_Directions for this task_
Whatever follows the line containing "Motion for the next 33" in the listing below should be printed exactly, along with that line itself.

_Extracted data_
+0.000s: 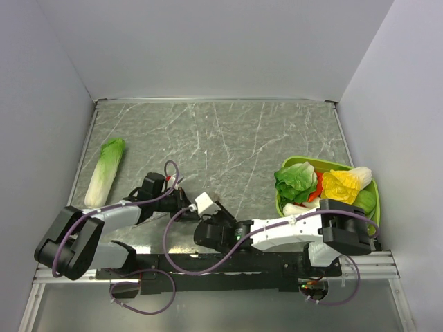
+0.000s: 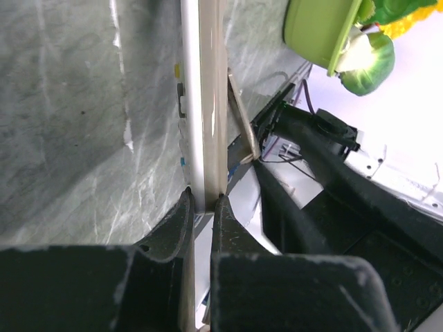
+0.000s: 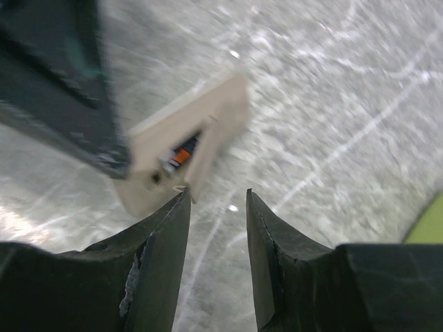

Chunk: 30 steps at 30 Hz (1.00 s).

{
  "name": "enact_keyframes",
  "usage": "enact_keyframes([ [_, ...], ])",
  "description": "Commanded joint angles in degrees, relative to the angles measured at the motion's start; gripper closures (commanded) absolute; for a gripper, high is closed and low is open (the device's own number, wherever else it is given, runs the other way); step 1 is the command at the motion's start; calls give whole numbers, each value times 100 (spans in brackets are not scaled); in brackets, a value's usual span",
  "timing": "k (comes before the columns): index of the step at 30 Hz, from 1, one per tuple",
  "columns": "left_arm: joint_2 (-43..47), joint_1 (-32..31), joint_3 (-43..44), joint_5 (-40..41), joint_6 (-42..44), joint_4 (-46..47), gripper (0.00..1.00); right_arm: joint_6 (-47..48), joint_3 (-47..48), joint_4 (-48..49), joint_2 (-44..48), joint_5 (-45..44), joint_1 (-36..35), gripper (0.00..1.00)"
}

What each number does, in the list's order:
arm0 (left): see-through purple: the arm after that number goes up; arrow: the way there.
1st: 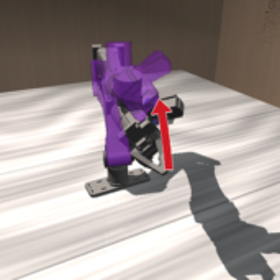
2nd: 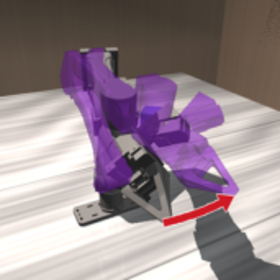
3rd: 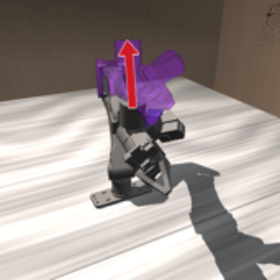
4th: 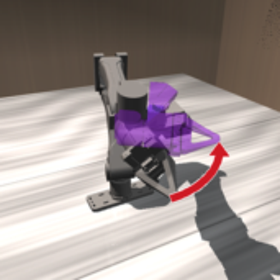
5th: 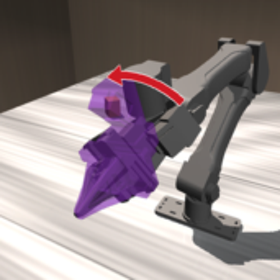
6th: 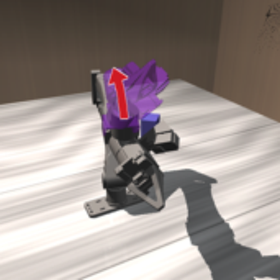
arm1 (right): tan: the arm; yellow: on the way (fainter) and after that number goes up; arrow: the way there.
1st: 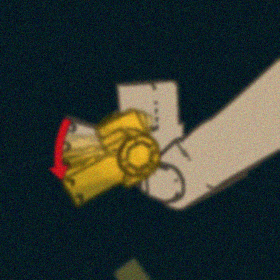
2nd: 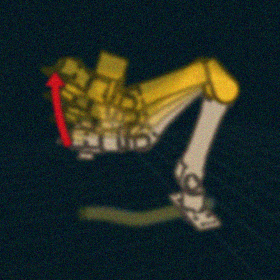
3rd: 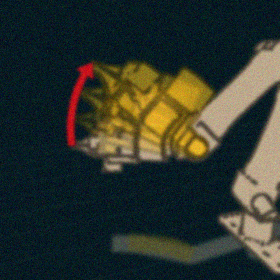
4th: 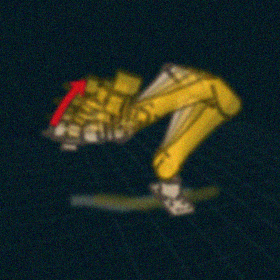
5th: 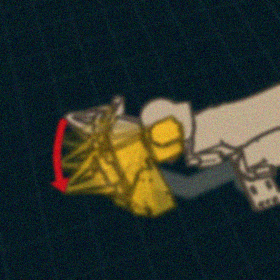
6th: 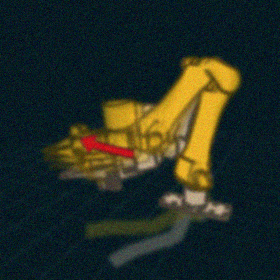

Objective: Unload the batteries from the remote control

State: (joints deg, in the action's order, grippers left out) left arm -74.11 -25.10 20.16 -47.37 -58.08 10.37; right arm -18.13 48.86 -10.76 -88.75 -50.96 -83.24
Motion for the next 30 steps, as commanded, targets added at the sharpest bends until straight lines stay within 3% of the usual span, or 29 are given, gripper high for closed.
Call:
enact_keyframes([
  [1, 107, -91, 172, -168, 183, -571, 99, -717, -43, -856, 340, -573, 282, 55],
  [14, -139, -91, 269, 677, 227, -695, 99, -1114, -852, -462, 1149, 112, 554, 53],
  [21, 62, -91, 164, 1414, 87, -721, 99, -683, -1352, 495, 1860, 1421, 853, 52],
  [24, 317, -83, 14, 1625, -36, -729, 99, -648, -1441, 523, 2221, 1554, 915, 51],
  [26, 431, -100, -4, 1793, -10, -834, 97, -648, -1467, 488, 2466, 1563, 924, 50],
  [30, 476, -100, 40, 1846, 16, -967, 83, -657, -1572, 488, 2792, 1563, 924, 50],
])
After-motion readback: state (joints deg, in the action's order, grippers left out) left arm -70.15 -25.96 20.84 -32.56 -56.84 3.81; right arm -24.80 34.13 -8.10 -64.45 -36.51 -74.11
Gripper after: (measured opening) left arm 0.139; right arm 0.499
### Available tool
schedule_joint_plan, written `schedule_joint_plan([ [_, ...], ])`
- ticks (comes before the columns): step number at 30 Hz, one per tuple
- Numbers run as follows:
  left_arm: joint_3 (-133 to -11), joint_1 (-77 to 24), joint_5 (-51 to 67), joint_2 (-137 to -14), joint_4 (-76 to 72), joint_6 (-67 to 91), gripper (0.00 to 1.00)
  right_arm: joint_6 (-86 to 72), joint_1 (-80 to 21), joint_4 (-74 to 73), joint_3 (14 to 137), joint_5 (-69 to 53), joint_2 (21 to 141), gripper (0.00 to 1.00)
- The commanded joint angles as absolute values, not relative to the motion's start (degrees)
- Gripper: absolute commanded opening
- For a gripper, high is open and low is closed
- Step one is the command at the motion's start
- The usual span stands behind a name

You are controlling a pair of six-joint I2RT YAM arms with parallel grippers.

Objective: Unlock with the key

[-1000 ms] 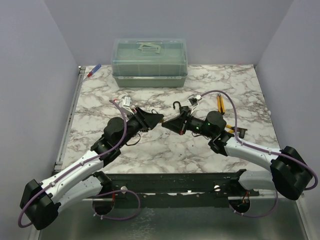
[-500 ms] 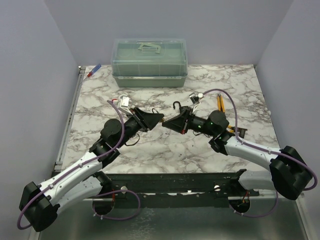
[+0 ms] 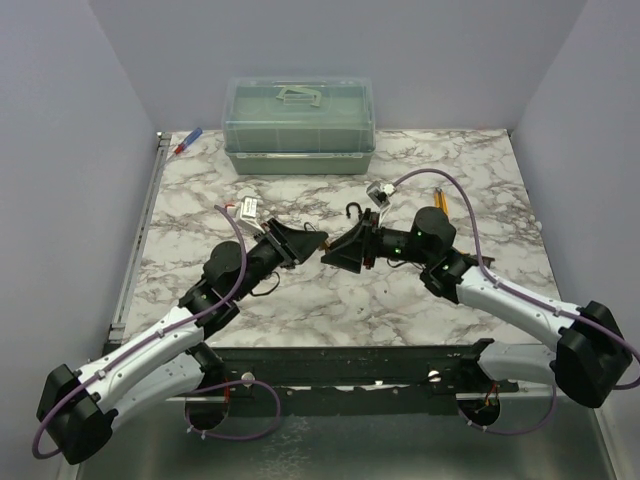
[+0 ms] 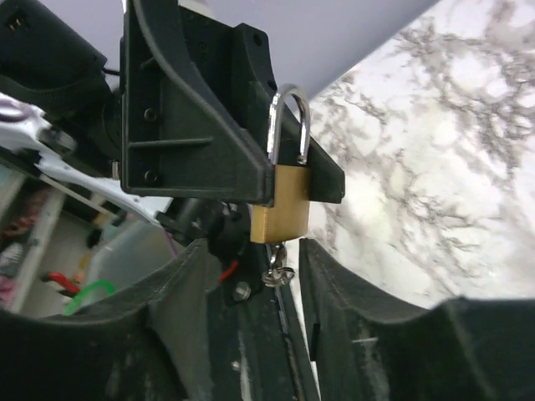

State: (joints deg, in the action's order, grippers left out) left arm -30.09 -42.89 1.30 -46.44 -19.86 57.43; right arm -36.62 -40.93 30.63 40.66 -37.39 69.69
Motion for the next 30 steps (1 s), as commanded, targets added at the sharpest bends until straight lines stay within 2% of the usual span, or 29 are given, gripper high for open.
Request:
schedule_joint_plan([
  [1, -31.4, -43.5, -5.1, -47.7, -14.2, 61.3, 0.0, -25.0, -41.3, 15.3, 42.3, -36.7, 65.7, 0.56],
  [5, -31.8, -43.5, -6.1, -49.3, -14.1, 62.8, 0.0, -22.7, -41.3, 12.2, 41.6, -32.0, 63.3, 0.73],
  [9, -32.6, -43.5, -5.5, -51.0, -14.2, 63.3, 0.0, -23.6, -41.4, 15.1, 40.6, -30.8, 64.0, 0.8],
  [18, -33.2, -43.5, -5.8, -51.6, -14.3, 65.1, 0.0, -25.1, -41.6, 21.1, 40.3, -23.9, 67.5, 0.81],
  [30, -33.3, -43.5, -8.1, -52.2, -14.6, 68.2, 0.0, -26.8, -43.5, 27.9, 39.8, -18.4, 70.6, 0.72],
])
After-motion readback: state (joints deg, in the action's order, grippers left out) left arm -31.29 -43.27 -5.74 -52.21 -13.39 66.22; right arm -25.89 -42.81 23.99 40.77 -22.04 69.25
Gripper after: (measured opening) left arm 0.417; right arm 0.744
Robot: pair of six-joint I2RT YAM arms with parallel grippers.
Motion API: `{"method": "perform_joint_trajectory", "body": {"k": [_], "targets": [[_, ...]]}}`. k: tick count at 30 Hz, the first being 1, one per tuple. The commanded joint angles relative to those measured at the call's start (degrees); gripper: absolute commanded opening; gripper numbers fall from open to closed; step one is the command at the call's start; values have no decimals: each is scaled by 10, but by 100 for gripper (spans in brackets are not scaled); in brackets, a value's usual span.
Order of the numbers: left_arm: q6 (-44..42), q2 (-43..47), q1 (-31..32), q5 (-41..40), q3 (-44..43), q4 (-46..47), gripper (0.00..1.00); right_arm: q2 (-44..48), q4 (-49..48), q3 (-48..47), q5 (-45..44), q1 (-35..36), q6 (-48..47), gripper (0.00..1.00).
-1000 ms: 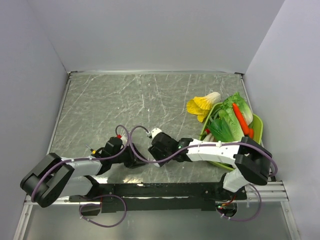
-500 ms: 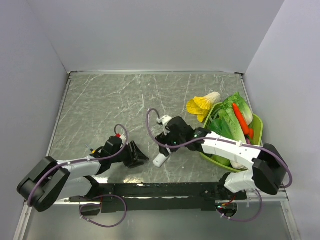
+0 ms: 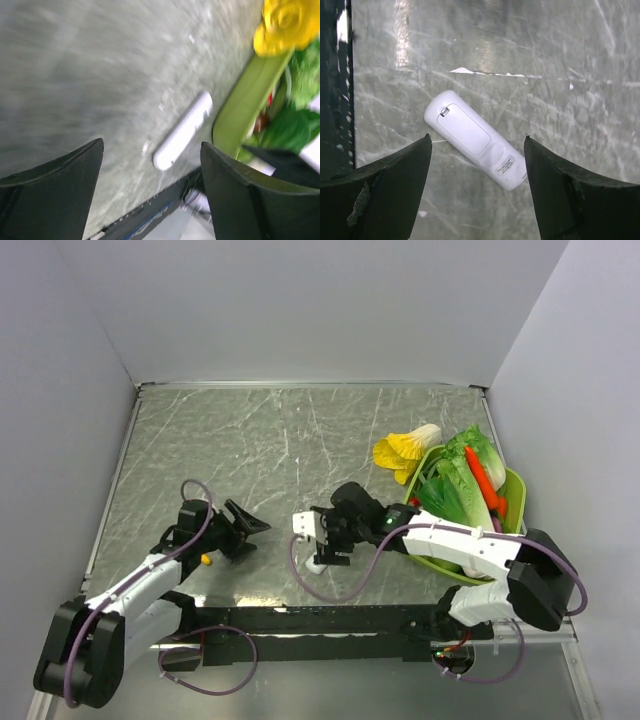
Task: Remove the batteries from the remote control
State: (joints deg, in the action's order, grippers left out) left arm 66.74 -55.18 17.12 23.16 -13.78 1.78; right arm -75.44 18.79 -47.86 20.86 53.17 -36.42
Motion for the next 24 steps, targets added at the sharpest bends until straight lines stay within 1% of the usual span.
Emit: {"method": "perform_joint_trajectory", "body": {"k": [1,2,4,11,12,17,20,24], "targets": [[-10,14,-59,33,-16,-52,84,-30,-60,35,-3,20,-135,81],[-13,14,-65,44,-13,-31,84,-40,-76,41,-7,22,-140,81],[-17,10,-75,73,-12,-22,83,-67,-84,44,-13,26,-160,80],[-58,-35,-96,93,-22,-22,83,-115,-78,25,-35,33,-193,79],[-60,-41,-99,97,-18,-5,83,-121,-71,22,-35,33,-197,79],[-64,-74,-104,126,-9,24,82,-169,-41,-3,-42,39,-219,77],[-67,-80,-104,129,-12,24,82,-186,-42,-11,-34,40,-220,73],[-72,-75,-104,121,-14,19,81,-224,-4,-47,-25,42,-216,58]]}}
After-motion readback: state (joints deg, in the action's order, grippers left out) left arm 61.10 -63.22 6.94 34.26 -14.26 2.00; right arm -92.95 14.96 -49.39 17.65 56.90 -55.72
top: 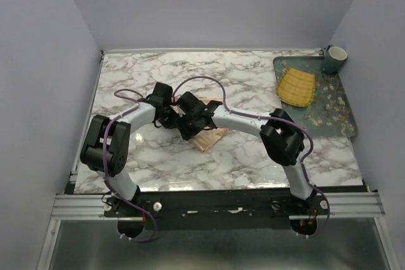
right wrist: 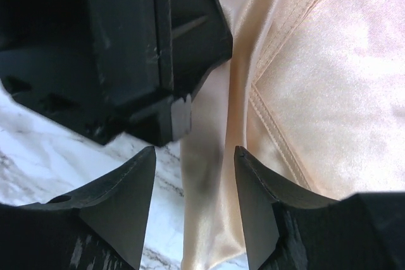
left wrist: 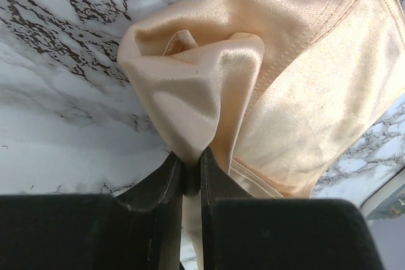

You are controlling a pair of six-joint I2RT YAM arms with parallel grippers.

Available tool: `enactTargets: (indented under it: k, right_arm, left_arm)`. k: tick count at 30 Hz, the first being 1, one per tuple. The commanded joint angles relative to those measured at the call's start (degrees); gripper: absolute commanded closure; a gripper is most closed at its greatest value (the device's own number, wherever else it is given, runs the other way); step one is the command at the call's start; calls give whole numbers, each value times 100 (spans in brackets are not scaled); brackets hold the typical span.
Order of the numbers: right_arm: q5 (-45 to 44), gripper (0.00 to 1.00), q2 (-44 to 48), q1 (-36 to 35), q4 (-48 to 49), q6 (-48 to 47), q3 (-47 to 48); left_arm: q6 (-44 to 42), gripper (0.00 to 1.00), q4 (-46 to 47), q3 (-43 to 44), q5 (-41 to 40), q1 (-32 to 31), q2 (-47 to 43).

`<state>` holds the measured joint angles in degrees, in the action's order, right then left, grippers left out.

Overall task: Fold the napkin, place the utensils inside, and roll it up
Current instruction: Roll the napkin with the utensil

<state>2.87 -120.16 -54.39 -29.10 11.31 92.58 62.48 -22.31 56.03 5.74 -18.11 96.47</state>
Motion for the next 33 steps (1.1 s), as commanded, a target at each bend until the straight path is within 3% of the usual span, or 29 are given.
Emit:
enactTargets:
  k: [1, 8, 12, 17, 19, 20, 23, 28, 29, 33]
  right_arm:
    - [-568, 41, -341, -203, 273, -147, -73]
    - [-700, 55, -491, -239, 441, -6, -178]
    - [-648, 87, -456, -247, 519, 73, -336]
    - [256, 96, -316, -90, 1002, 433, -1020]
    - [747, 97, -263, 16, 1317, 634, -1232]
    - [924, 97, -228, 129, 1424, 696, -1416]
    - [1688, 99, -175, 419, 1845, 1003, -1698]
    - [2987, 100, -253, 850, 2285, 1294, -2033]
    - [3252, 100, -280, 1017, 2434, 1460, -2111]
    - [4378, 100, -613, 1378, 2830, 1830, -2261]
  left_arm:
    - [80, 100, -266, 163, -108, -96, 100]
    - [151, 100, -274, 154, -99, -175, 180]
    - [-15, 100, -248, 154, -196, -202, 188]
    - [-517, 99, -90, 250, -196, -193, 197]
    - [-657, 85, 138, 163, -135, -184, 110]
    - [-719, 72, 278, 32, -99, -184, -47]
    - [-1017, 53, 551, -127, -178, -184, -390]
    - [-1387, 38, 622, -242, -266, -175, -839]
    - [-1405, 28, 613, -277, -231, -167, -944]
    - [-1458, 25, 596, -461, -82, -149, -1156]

_Result for this exercise_
Motion for the next 33 steps (1.1 s), as commanded, a target at each bend until the straight path is within 3% of the usual span, or 29 are given.
Emit:
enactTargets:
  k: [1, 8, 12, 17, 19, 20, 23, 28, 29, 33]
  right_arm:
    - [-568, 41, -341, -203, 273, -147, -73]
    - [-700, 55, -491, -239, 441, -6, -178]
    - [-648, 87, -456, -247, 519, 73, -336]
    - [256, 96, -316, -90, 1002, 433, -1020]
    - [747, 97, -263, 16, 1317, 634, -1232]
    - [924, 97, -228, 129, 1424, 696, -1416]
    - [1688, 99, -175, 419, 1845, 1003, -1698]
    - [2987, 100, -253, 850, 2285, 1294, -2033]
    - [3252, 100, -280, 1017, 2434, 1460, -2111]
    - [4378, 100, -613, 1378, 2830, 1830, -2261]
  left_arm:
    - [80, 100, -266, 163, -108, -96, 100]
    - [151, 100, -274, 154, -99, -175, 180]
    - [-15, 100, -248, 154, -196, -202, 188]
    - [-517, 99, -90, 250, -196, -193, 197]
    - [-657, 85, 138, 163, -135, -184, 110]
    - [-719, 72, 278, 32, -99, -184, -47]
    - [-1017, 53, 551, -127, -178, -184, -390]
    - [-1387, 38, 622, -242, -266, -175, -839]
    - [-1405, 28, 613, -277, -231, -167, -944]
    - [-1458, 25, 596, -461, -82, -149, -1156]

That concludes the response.